* **What is being asked**
All lines from the one containing "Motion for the" to the end of the material are to be given again exactly; leave out every line before it.
** Opening Collected data block **
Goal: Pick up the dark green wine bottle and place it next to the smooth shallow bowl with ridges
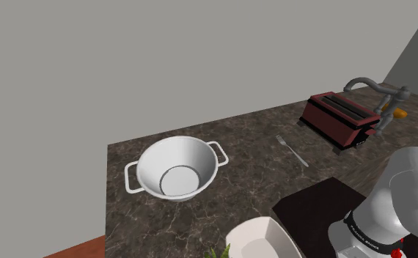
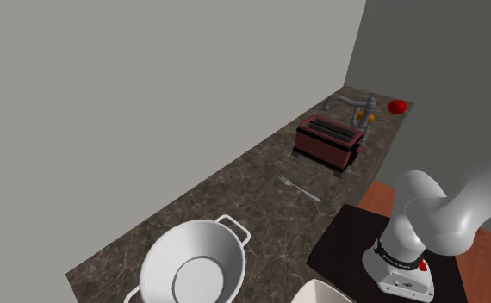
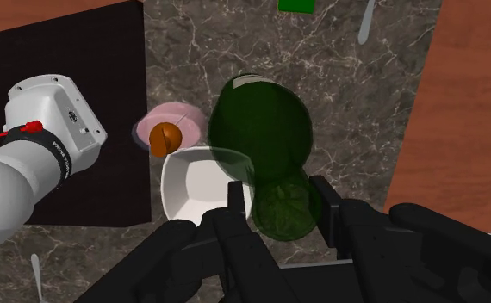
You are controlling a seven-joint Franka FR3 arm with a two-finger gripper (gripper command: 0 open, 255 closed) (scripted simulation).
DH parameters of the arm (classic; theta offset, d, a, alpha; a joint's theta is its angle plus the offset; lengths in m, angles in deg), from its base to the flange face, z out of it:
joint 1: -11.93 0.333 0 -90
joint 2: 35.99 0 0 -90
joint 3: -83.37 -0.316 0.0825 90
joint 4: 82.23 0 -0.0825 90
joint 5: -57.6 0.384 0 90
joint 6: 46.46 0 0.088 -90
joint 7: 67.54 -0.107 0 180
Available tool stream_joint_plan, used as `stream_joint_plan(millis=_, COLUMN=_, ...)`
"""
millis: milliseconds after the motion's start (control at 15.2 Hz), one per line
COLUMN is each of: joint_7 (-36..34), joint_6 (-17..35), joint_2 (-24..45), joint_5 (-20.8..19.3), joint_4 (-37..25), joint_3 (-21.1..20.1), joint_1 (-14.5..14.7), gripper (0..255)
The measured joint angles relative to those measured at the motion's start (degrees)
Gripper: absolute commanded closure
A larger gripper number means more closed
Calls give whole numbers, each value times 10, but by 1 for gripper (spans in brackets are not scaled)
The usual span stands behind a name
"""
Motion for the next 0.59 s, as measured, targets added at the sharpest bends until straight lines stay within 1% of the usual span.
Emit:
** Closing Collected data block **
* **Final answer**
Motion for the next 0.59 s, as measured, targets added at the sharpest bends until straight lines stay within 1% of the usual span.
Emit:

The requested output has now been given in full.